On September 13, 2010, KTHV moved its weekday morning newscast to 4:30 a.m., expanding it to 2½ hours and becoming the first television station in Arkansas to start its weekday morning newscast before 5 a.m. KTHV was also first in the market and the state with local high definition newscasts, which debuted that December. The station's branding was amended (along with the introduction of a new logo) in February 2013, being revised to "THV11".

On June 29, 2015, Gannett's broadcasting division split from the newspaper division and renamed its broadcasting and digital divisions under the Tegna name (KTHV was included in the transaction to Tegna). In 2019, a new news set debuted as well as two new programs: a refreshed morning newscast, Wake Up Central, and an evening lifestyle program, 630 Central.

===Nexstar ownership===
Nexstar Media Group—which in Little Rock owned KARK-TV and KARZ-TV (channel 42) and operated KLRT-TV (channel 16) and KASN (channel 38)—acquired Tegna in a deal announced in August 2025 and completed on March 19, 2026. A temporary restraining order issued one week later by the U.S. District Court for the Eastern District of California, later escalated to a preliminary injunction, has prevented Nexstar from integrating the stations.
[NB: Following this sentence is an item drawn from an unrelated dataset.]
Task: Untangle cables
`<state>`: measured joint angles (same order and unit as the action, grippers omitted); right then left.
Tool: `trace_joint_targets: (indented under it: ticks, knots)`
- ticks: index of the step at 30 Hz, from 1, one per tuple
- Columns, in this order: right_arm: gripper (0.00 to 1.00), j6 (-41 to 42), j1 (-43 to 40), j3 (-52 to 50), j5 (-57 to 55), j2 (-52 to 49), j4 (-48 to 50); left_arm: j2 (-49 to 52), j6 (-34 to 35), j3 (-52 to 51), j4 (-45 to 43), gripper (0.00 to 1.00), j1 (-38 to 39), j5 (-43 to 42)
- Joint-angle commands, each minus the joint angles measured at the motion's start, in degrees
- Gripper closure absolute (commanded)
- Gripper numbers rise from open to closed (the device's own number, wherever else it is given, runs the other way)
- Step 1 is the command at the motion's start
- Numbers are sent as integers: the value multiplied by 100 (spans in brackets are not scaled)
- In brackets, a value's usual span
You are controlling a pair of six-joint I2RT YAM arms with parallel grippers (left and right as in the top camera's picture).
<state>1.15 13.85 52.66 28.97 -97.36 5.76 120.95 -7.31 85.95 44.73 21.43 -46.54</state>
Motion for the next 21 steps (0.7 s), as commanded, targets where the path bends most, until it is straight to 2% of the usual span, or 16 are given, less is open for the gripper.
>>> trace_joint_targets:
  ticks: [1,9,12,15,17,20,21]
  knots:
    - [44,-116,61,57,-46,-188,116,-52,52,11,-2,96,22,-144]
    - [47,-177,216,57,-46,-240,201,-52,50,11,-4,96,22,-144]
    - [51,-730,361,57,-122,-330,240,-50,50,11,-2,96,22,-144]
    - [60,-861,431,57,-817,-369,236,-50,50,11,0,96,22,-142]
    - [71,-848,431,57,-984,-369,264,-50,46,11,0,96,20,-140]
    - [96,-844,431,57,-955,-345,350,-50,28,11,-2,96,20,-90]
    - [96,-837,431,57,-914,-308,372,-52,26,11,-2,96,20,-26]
==Notable former on-air staff==
- Alyse Eady – anchor, 2012–2016
- T. J. Holmes – anchor/reporter, 2000–2003
- B. J. Sams – anchor, 1982–2009

==Technical information==

===Subchannels===
KTHV's transmitter is located atop Shinall Mountain. The station's signal is multiplexed:

Subchannels of KTHV
| Subchannel | Res.Tooltip Display resolution | Short name | Programming |
| 11.1 | 1080i | KTHV-DT | CBS |
| 11.2 | 480i | CourtTV | Quest |
| 11.3 | Crime | True Crime Network |
| 11.4 | Quest | Oxygen |
| 11.5 | NOSEY | Nosey |
| 11.6 | OPEN | [Blank] |
| 11.7 | Busted | Busted |
| 11.8 | ShopLC | Shop LC |

===Analog-to-digital conversion===
In April 2002, KTHV became the first television station in the Little Rock market to broadcast a digital television signal. It was also the first station to begin broadcasting a second subchannel, in 2006. The analog channel on VHF channel 11 ceased regular programming on June 12, 2009, the official date on which full-power television stations in the United States transitioned from analog to digital broadcasts under federal mandate. The station's digital signal remained on its pre-transition VHF channel 12, using virtual channel 11. The analog signal briefly continued to operate as a "nightlight" station to provide transition assistance as part of the SAFER Act.